JACARI then was unusual as an Oxford Society in that it was mostly students from state schools, and it was a refuge for them from the high concentration of public school boys who dominated Oxford at the time. It was also about equal men and women. Public school boys who joined gradually relaxed into the non-competitive atmosphere of friendship and trust.


3. How has your involvement in Jacari influenced you later in life?

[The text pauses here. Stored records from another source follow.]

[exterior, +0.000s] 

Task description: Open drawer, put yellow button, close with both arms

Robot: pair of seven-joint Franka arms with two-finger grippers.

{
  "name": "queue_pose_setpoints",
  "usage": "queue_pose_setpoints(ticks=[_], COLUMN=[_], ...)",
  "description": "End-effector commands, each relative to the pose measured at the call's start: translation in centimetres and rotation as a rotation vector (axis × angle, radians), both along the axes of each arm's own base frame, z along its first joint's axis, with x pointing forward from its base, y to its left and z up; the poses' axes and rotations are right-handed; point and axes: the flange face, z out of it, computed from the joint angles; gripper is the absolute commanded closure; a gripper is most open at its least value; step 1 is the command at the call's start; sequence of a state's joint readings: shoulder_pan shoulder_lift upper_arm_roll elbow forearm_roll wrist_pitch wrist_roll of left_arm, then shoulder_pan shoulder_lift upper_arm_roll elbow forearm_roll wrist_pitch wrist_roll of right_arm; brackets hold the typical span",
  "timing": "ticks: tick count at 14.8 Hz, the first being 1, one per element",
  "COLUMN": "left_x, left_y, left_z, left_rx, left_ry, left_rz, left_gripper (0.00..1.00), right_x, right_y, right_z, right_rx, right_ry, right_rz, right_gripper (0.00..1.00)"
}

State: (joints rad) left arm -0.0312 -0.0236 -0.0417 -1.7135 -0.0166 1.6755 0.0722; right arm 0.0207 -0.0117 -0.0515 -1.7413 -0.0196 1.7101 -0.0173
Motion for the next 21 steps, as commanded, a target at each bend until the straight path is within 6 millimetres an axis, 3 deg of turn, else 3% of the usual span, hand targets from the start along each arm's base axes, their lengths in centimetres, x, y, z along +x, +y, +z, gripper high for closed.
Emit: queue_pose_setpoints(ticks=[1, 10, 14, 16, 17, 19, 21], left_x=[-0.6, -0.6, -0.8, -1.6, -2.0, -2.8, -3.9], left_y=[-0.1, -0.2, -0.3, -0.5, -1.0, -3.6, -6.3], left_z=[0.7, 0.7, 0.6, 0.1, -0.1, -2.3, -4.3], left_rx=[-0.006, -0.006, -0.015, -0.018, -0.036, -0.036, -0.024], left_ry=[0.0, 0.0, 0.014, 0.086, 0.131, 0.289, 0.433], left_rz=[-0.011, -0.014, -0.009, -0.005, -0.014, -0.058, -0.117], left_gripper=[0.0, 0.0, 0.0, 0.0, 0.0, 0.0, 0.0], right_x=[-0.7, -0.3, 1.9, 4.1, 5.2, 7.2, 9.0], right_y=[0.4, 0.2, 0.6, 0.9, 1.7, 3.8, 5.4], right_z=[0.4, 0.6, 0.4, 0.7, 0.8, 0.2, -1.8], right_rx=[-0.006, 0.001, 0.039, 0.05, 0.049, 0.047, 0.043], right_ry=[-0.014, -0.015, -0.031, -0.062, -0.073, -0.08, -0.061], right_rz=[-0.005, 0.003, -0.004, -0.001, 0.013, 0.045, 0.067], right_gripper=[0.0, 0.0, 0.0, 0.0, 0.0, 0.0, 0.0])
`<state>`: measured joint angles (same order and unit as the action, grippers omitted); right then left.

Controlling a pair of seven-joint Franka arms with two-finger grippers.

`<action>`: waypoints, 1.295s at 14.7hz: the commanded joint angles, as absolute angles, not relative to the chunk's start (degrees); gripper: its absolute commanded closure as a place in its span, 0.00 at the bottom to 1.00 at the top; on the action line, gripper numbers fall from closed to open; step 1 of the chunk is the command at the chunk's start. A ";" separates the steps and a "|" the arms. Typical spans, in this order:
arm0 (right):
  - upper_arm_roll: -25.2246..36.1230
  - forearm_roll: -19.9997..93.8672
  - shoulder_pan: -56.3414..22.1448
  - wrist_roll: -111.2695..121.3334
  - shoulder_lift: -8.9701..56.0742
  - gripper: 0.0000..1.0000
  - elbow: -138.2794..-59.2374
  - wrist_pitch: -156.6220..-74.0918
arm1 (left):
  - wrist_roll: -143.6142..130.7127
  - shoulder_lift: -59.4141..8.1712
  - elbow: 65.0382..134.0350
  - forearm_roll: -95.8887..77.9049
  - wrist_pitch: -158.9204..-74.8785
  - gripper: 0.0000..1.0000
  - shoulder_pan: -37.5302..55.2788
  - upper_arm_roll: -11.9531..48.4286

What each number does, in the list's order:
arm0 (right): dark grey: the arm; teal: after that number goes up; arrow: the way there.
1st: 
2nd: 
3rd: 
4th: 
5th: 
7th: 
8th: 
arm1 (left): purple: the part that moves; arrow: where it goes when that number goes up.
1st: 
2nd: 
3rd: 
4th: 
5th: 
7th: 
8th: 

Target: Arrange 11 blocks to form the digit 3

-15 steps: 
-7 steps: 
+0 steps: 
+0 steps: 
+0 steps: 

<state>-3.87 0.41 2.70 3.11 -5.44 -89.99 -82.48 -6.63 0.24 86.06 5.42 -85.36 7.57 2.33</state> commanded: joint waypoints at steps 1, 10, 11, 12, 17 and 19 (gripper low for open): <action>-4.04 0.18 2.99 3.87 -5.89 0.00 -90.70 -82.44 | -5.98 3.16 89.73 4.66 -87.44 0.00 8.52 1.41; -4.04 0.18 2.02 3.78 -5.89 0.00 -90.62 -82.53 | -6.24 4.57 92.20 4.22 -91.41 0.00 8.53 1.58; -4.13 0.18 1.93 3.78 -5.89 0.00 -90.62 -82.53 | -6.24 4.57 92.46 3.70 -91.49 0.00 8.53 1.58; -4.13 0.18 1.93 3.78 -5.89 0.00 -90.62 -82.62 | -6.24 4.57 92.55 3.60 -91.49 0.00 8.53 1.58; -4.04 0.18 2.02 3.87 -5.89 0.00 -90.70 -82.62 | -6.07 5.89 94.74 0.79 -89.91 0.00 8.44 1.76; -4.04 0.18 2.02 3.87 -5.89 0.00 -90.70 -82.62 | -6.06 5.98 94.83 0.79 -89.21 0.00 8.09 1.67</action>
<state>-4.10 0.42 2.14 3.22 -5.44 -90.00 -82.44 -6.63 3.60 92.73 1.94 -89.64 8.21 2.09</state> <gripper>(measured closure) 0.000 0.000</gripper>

I persuaded JACARI in December 1966 to invite Grattan Puxon, founder of the Gypsy Council, to speak. He called for volunteers, and I ended up running the first Gypsy Council caravan school on an illegal site in the summer of 1967. That was a life-changing experience, and instead of pursing philosophy of region at D Phil level, I did a D Phil on Gypsy politics. That left me unqualified to do anything but teach sociology, (only at Oxford could you get a doctorate in Sociology after attending just 12 tutorials in the subject) which I did for 37 years at Thames Polytechnic which became the University of Greenwich. I held onto it by reading up sociology the night before my lectures. The Polytechnic thought it was a given I would give up Gypsies when I was appointed; but I didn’t and continued to research and publish. When Mrs Thatcher extended the RAE to polytechnics the University found to their great surprise my publications had earned them back more than my salary - and thus set me on the route to my professorship of Romani Studies, and allowed me to introduce Romani Studies as an element in Ethnic and Gender Studies and eventually have its own MA.